Other proposals in the document include:
- All tertiary institutions that provide training for dance and theatre practitioners, must include in their training an arts administration/management foundation module that covers areas such as cultural policy, entrepreneurship (marketing, raising capital, financial management, budgeting, etc) and the rights of artists.
- Monitoring the implementation of Arts Education curriculum in all schools and grades to ensure that such education is delivered by qualified arts practitioners,
- Each year, a minimum of ten administrators/entrepreneurs under the age of 35 be identified through an open, competitive process, with at least 50% being women; that they be placed with ten of the country’s leading arts administrators for at least a twelvemonth period to be mentored by them, to acquire hands-on experience, with both the mentors and mentees being paid stipends.
- Through open and competitive processes, at least ten directors and ten choreographers be identified annually, and be provided with stipends to work with, and/or observe the country’s established directors, playwrights and choreographers over a 12-month period.
- Playwriting courses be offered in each province annually, with selected writers – particularly those under 35 – in each province being mentored by an experienced playwright (remotely over email and zoom-type technology if necessary).
- Annually, technical training courses with a number of people proportionate to provincial populations being trained in the technical aspects of theatre and dance production, and being provided with opportunities to acquire practical experience at the country’s festivals and theatres.

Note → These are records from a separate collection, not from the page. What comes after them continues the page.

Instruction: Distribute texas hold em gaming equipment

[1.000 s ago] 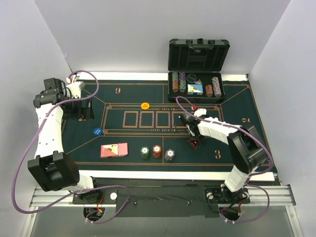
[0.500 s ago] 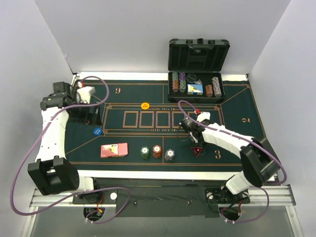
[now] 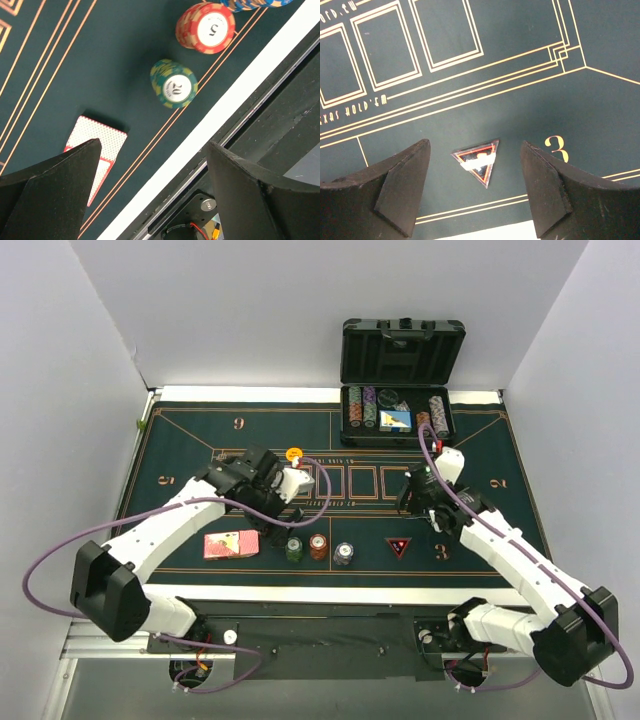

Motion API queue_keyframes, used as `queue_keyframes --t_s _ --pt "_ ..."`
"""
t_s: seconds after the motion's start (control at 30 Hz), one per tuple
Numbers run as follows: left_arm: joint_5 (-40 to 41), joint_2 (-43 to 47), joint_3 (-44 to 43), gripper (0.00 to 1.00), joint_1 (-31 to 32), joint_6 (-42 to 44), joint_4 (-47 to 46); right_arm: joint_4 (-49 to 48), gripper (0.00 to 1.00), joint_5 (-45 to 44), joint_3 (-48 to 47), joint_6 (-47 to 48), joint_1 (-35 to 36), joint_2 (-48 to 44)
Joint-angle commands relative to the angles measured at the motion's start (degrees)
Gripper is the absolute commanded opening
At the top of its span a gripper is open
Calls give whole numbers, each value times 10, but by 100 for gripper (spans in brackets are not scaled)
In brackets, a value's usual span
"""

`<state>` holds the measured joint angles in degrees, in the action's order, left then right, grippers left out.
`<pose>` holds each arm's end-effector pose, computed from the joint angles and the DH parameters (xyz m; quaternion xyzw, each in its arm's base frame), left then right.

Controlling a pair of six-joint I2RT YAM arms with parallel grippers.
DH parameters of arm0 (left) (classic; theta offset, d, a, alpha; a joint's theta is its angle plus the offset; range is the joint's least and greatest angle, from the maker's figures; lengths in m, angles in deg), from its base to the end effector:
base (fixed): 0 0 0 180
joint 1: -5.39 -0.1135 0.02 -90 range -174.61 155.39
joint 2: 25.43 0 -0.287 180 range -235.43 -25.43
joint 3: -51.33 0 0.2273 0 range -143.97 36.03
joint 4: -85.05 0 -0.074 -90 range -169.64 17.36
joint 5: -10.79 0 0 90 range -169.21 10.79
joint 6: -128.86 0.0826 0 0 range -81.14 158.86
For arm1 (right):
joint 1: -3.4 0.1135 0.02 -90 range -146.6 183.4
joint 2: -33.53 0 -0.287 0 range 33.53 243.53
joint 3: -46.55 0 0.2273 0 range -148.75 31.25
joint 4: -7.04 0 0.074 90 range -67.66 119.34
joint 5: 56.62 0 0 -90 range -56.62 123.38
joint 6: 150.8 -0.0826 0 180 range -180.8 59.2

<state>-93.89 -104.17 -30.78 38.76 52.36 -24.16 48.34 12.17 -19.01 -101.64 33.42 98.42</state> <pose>0.1972 -0.1550 0.2662 0.4098 0.8824 -0.1569 0.1696 0.2228 0.0942 0.2777 0.1607 0.8819 0.1017 0.4314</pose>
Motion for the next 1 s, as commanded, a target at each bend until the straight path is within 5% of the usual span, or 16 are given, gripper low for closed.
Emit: queue_keyframes --t_s 0.0,0.23,0.73,0.97 --pt "18 -28 9 97 43 -14 -63 4 69 22 24 14 -14 -22" --pt "45 -54 27 97 108 1 -100 5 76 42 39 25 -24 -40" --pt "54 -99 69 97 118 21 -167 12 76 54 39 27 -42 -51" --pt "56 -102 71 74 119 23 -174 11 73 59 41 29 -45 -49"
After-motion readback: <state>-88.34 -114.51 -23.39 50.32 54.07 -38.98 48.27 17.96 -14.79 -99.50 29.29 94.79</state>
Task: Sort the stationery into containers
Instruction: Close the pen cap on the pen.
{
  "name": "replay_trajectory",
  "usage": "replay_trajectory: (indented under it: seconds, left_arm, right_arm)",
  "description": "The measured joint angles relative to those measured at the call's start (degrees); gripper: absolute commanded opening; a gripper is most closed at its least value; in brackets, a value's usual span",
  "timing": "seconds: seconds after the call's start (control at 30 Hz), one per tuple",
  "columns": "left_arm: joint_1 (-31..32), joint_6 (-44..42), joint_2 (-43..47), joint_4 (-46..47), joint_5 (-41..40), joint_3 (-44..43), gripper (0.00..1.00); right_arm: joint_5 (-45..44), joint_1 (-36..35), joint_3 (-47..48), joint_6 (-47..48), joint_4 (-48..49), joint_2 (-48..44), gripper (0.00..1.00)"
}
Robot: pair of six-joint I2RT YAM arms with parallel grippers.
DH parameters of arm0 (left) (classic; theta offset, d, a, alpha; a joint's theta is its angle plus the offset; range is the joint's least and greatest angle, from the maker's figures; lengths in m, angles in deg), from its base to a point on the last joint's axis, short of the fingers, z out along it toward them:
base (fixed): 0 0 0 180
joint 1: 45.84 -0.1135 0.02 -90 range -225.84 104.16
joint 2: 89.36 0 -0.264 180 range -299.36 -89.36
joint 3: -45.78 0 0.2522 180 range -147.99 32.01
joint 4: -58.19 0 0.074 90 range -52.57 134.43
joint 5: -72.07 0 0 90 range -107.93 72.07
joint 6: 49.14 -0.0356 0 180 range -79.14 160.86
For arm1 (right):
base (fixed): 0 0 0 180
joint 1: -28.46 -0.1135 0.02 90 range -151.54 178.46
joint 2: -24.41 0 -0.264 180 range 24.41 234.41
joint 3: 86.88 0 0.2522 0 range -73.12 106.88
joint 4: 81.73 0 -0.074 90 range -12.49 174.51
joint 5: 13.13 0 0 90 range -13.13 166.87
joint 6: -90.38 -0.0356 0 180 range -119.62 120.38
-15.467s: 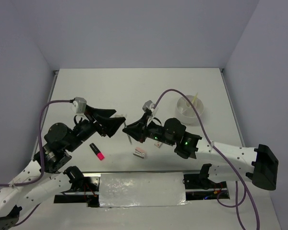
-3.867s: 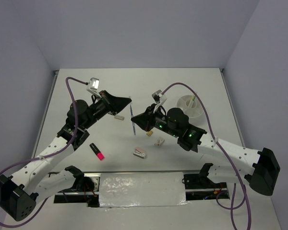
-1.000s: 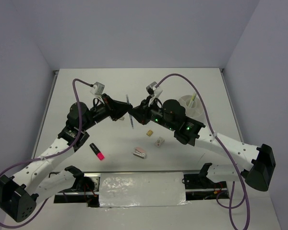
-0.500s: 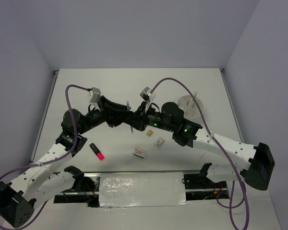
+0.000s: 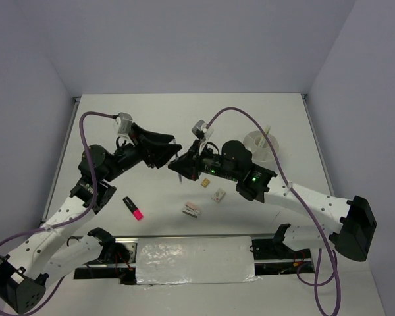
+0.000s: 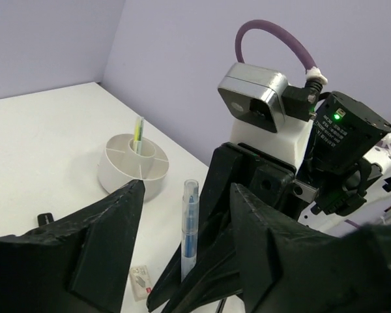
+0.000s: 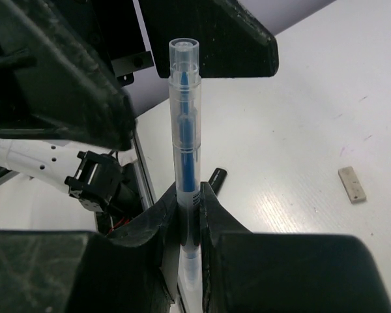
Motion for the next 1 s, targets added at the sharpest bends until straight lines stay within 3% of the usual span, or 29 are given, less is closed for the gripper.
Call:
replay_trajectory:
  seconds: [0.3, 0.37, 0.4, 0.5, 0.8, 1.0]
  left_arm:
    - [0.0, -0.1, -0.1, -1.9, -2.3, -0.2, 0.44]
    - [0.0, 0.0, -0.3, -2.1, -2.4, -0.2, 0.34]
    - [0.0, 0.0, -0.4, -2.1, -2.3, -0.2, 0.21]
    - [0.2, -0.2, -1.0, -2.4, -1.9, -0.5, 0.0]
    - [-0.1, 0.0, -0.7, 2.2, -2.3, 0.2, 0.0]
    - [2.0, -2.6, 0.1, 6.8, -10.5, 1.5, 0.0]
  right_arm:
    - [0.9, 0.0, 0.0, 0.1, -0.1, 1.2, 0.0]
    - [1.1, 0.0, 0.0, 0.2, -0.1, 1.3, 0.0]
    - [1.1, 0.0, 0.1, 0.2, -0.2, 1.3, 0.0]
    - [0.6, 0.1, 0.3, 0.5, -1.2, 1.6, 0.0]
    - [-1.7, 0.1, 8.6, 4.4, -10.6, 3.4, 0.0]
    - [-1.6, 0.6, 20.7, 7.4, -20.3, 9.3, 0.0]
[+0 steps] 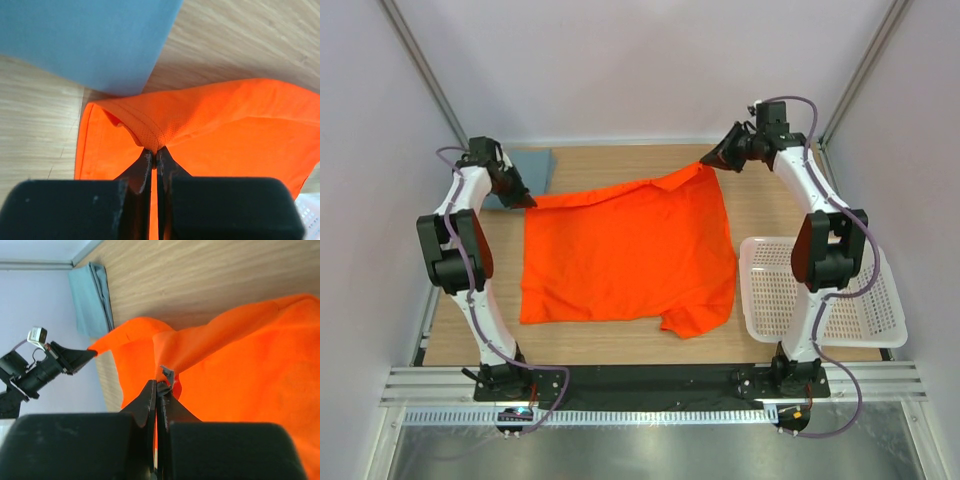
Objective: Fold and stack the t-shirts
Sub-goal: Fold the tshirt
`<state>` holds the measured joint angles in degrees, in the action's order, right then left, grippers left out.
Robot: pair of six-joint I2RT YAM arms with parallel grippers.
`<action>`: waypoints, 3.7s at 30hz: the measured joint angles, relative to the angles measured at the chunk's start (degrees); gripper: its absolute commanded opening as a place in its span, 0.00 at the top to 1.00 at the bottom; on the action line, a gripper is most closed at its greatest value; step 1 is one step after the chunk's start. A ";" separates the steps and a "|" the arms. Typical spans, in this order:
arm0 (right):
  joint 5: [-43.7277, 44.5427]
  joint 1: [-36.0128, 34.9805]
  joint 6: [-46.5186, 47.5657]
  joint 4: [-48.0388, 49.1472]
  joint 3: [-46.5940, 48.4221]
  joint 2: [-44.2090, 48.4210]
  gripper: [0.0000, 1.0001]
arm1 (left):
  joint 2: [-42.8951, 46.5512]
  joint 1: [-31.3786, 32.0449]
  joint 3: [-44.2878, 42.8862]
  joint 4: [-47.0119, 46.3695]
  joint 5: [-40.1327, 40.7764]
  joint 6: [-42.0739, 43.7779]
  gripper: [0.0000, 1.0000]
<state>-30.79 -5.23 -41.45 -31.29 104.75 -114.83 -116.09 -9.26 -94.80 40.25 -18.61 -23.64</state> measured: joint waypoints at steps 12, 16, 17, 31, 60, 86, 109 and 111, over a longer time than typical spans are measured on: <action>1.11 0.00 5.66 -13.07 -9.11 13.40 0.98 | 4.13 -0.09 2.51 7.93 2.62 1.88 1.00; 1.66 0.00 7.37 -15.54 -13.73 16.61 0.99 | 4.35 -0.11 3.87 9.90 3.39 2.25 1.00; 1.75 0.00 7.65 -16.06 -14.88 17.11 0.99 | 4.35 -0.11 4.07 10.19 3.54 2.34 1.00; 3.13 0.00 10.49 -20.22 -24.24 21.70 0.99 | 5.05 -0.13 9.62 13.42 5.79 5.03 0.99; 6.75 0.00 11.87 -15.61 -39.12 22.03 0.99 | 2.58 -0.13 11.91 13.88 7.93 5.73 0.89; 11.56 -0.81 18.23 -22.71 -15.32 5.66 0.52 | 5.73 0.66 6.82 9.20 -1.09 -0.28 0.67; 14.25 -10.75 19.06 -24.48 -31.43 17.66 0.38 | 11.56 1.31 21.31 7.98 7.65 -2.40 0.64; 14.69 -10.75 19.06 -24.55 -32.81 19.10 0.38 | 11.58 1.31 21.35 7.80 9.07 -2.67 0.64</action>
<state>-16.10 -15.99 -22.39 -55.83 71.94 -95.72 -104.51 -7.94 -73.45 48.05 -9.54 -26.30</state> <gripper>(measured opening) 0.619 0.358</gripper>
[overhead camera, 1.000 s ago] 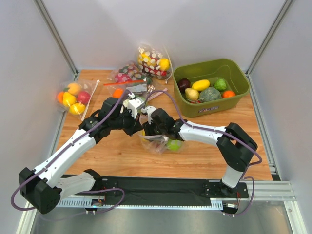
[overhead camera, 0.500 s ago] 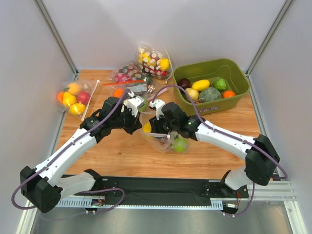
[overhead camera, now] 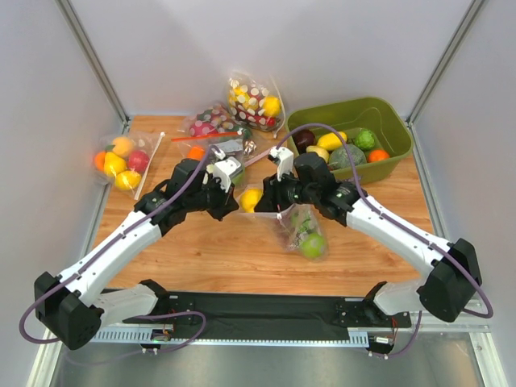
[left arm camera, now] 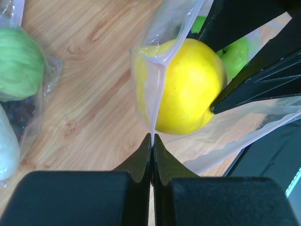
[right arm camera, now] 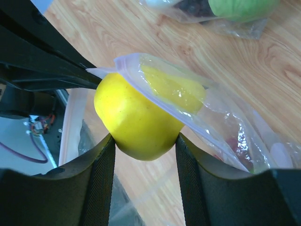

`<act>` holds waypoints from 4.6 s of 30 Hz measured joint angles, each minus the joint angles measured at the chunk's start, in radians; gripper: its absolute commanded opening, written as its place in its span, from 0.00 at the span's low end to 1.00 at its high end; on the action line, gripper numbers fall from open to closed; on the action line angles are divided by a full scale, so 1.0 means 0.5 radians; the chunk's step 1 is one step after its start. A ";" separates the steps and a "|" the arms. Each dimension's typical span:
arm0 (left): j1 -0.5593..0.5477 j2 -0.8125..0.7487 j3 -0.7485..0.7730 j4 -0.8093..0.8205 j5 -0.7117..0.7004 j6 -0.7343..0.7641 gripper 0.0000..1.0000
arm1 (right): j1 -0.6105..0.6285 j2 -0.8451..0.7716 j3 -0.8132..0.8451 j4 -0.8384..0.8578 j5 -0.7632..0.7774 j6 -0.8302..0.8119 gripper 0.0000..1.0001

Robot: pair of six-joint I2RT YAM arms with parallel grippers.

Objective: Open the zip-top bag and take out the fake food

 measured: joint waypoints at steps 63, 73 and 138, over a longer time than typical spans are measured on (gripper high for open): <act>0.021 -0.040 0.034 -0.043 -0.302 -0.011 0.00 | -0.637 -0.180 0.370 0.010 -0.901 0.068 0.17; 0.021 -0.111 0.012 -0.043 -0.353 -0.006 0.00 | -0.993 0.023 0.587 -0.271 -0.134 -0.245 0.18; 0.021 -0.206 -0.005 -0.036 -0.342 0.010 0.00 | -0.146 0.453 0.838 -0.067 -1.170 0.166 0.75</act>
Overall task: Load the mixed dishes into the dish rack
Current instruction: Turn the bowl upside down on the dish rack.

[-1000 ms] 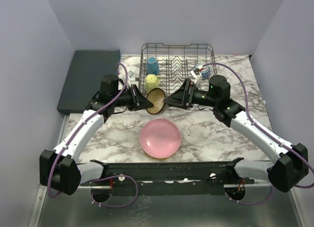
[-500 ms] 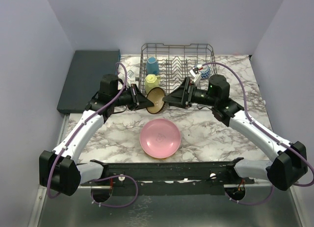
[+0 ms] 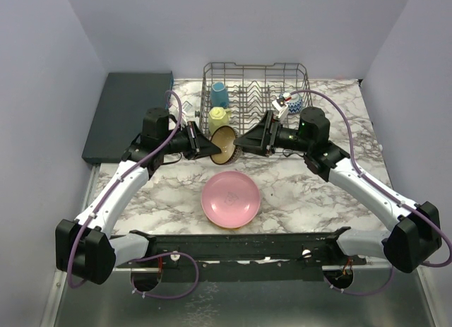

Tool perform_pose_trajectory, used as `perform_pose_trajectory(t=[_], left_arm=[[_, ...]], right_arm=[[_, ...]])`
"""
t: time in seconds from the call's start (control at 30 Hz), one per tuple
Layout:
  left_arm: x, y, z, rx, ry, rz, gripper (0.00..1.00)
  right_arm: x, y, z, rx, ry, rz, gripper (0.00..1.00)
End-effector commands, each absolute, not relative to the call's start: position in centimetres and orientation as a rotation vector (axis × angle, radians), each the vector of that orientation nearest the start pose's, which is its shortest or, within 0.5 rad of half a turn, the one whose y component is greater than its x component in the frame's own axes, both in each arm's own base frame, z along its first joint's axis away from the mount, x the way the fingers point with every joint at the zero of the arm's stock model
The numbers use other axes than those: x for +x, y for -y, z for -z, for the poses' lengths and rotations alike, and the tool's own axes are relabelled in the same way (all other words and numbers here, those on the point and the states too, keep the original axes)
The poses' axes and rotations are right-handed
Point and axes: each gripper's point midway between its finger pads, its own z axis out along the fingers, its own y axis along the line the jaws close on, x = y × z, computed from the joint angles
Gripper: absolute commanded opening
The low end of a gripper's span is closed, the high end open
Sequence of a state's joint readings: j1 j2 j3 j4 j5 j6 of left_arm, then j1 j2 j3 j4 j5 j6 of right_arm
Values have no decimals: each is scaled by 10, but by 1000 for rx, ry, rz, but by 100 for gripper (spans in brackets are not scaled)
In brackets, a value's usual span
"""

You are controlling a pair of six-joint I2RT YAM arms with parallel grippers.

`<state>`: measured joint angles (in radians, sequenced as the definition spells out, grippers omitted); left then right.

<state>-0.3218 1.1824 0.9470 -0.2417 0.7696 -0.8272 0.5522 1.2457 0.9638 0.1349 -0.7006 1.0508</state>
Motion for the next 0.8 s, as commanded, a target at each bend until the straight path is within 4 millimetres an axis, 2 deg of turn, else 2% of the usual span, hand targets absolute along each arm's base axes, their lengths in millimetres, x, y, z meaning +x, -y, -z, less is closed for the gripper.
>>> perform_pose_trajectory(t=[0.0,0.77], left_arm=[[253,237,-268,38,-2163,1487,0],[256,231,-259,32,-2191,1404,0]], right_arm=[[240,-314,-313,-120,-2006,-1725,86],[249,-322,-313,-70,-2018,-1711,83]])
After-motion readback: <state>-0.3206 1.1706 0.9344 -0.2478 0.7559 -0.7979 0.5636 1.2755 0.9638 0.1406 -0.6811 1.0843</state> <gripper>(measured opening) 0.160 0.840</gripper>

- Annual online and physical courses for arts critics (including dance and theatre critics) be offered, with mentors working with selected new critics over a year-long period.
The Department of Basic Education has already announced that it plans to introduce several new school subjects to the curriculum in the coming year.
In its 2022/2023 annual performance plan published in March, the department said this will include full-scale implementation of coding and robotics for Grade R-3 and 7 in the 2023 academic year.
A pilot curriculum for these subjects was initially introduced at some schools in the third term of the 2021 academic year, it said. It plans to expand these tech-focused subjects to other grades in subsequent years.
“The coding and robotics pilot for Grades 4-6 and for Grades 8 is planned for 2022 and will be followed by a Grade 9 pilot in 2023. The full-scale implementation for Grades 4-6 and Grade 8 is planned for 2024, and Grade 9 in 2025,” the department said.
“As coding and robotics is a new initiative, the focus will be on the upskilling of teachers to be trained to teach this new subject in collaboration with higher education institutions.”
The department said that the new subjects form part of a broader push to better prepare South African students for the working world.
“Future careers require people with digital skills that will equip and enable them to function effectively in a digital era. The continued implementation on the teaching of coding and robotics will equip and expose learners to digital literacy, virtual reality, augmented reality, machine learning, artificial intelligence and the Internet of Things,” it said.
“The sector notes that the future requires individuals who will be able to build robots and other sophisticated machines and to develop algorithms to code these machines.”